**Input data**
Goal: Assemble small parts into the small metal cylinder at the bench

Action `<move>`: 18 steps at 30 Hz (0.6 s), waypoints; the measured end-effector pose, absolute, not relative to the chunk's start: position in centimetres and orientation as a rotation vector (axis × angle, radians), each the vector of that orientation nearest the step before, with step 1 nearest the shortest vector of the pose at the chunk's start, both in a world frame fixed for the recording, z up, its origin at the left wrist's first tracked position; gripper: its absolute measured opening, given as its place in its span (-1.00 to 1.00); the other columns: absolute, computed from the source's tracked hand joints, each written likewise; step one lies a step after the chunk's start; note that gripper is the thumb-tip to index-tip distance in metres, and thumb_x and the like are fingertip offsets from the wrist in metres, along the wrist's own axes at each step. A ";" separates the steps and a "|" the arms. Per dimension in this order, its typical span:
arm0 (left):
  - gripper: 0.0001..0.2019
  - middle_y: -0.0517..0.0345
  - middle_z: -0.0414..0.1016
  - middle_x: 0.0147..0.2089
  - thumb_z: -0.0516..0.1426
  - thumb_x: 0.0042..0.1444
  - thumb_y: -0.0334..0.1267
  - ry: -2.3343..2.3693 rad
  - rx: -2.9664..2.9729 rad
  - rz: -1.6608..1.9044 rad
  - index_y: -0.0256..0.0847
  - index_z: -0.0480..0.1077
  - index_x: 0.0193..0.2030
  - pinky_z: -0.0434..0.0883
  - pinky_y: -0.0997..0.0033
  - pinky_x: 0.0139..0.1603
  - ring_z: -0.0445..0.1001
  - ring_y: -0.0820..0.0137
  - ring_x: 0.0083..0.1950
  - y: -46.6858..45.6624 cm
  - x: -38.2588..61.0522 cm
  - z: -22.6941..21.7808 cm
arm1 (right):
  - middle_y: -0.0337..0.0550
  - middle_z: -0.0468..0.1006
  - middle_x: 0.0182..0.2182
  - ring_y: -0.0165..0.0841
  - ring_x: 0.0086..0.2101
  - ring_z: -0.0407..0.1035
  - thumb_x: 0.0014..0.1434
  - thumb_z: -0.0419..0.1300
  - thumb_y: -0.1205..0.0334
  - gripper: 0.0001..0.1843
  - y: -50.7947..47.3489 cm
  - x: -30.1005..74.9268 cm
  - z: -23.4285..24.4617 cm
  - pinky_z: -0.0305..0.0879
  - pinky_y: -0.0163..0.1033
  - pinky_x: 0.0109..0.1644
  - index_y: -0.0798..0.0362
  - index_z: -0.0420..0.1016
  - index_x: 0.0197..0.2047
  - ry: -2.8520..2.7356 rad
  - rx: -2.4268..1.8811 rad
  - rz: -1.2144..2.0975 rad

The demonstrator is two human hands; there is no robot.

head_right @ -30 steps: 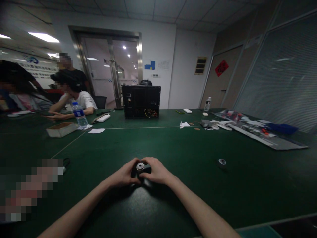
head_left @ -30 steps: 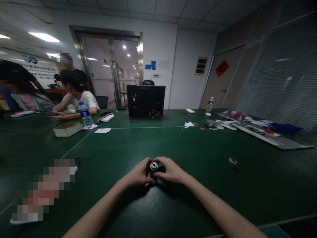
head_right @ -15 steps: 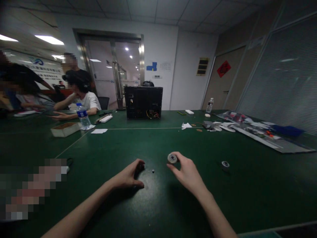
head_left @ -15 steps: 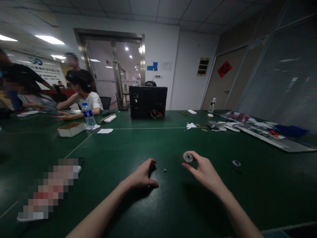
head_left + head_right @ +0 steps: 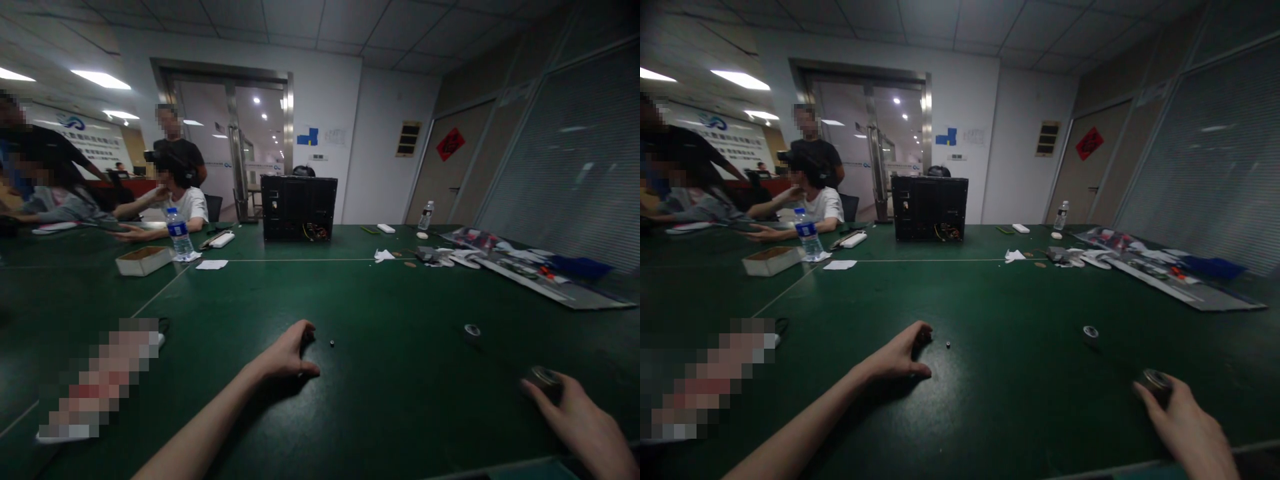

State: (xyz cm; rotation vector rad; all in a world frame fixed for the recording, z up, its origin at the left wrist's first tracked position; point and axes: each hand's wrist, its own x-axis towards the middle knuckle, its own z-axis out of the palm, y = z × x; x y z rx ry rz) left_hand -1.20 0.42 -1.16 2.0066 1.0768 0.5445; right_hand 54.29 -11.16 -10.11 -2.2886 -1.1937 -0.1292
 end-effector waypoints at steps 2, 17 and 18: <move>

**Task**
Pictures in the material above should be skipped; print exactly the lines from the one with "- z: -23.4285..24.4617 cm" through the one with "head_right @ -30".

**Your solution**
  - z: -23.4285..24.4617 cm
  - pinky_z: -0.0305..0.0879
  - pinky_y: -0.0163..0.1033
  - pinky_x: 0.0109..0.1644
  - index_y: -0.0798..0.0362
  - index_z: -0.0420..0.1016
  - index_x: 0.0197..0.2047
  - ry: -2.8520..2.7356 rad
  - rx: -2.4268..1.8811 rad
  - rz: -1.2144..2.0975 rad

The demonstrator is two human hands; there is no robot.

head_right @ -30 steps: 

This answer requires no further additions.